Tilda handed me a paper bag.
‘Don’t worry, they’re not leaflets.’ She smiled.
I opened the bag.
‘A lip-pencil, eye-pencil and eyebrow-pencil,’ said Tilda. ‘Easily obtained, though perhaps not from the h
airdresser your godmother goes to. I also bought you some lipstick. Red, to go with that hair of yours. You’ll need a new dress to make it work.’
I took out a slip. ‘Put lip-pencil in a sentence.’
‘The lip-pencil followed the contours of her ruby lips like an artist’s brush.’
‘She’s been practising that,’ said Bill.
‘I can’t write that on a slip.’
‘If this is for the real Dictionary, doesn’t it need to come from a book?’ Bill asked.
‘It’s supposed to, but even Dr Murray has been known to make up a quotation when those that exist don’t do justice to the sense.’
‘That’s my sentence, take it or leave it,’ said Tilda.
I took it. Bill poured more tea.
‘Do you have a play already lined up in Manchester?’ I asked.
‘It’s not theatre work that’s taking us to Manchester, Essy,’ said Bill. ‘Tilda’s joined the WSPU.
‘Which is?’
‘The Women’s Social and Political Union,’ said Tilda.
‘Mrs Pankhurst thinks her stage skills will be useful,’ said Bill.
‘I can project my voice.’
‘And make it sound posh.’ Bill looked at his sister with such pride. I couldn’t imagine him ever leaving her.
Elsie Murray made her way around the Scriptorium, her hand full of envelopes. I watched as each of the assistants received one, variations in thickness indicating seniority, education, gender. Da’s envelope was thick. Mine, like Rosfrith’s and Elsie’s, looked almost empty. She stopped by her sister’s chair, and as they spoke Elsie re-pinned a lock of fair hair that had escaped Rosfrith’s bun. Satisfied it would stay, Elsie continued towards my desk.
‘Thank you, Elsie,’ I said as she handed me my wage.
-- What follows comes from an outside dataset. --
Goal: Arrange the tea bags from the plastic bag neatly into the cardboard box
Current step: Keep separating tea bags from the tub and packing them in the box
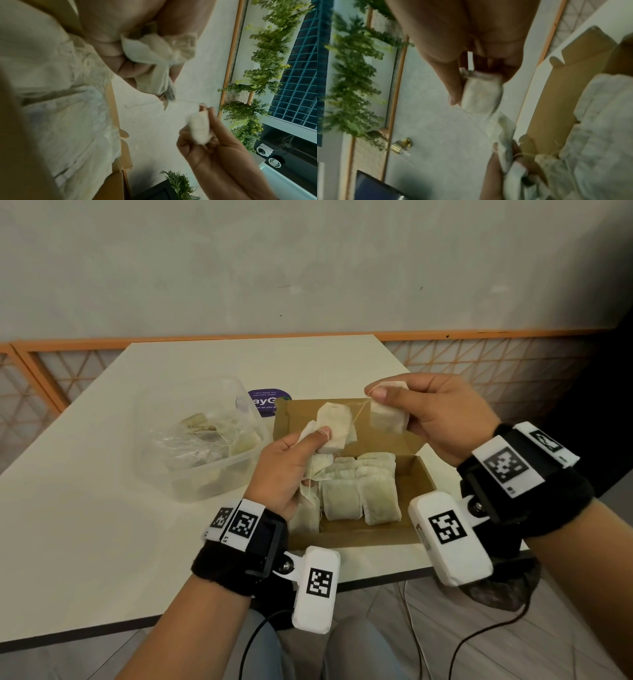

She smiled and put an even larger envelope on my desk. ‘You’ve been looking a bit bored these past few day days, Esme.’
‘No, not at all.’
‘You’re being polite. I’ve done my fair share of sorting and letter-writing. I know how tedious it can be.’ She opened the envelope, pulled out a page of proofs and slid it towards me. ‘Father thought you might like to try your hand at copyediting.’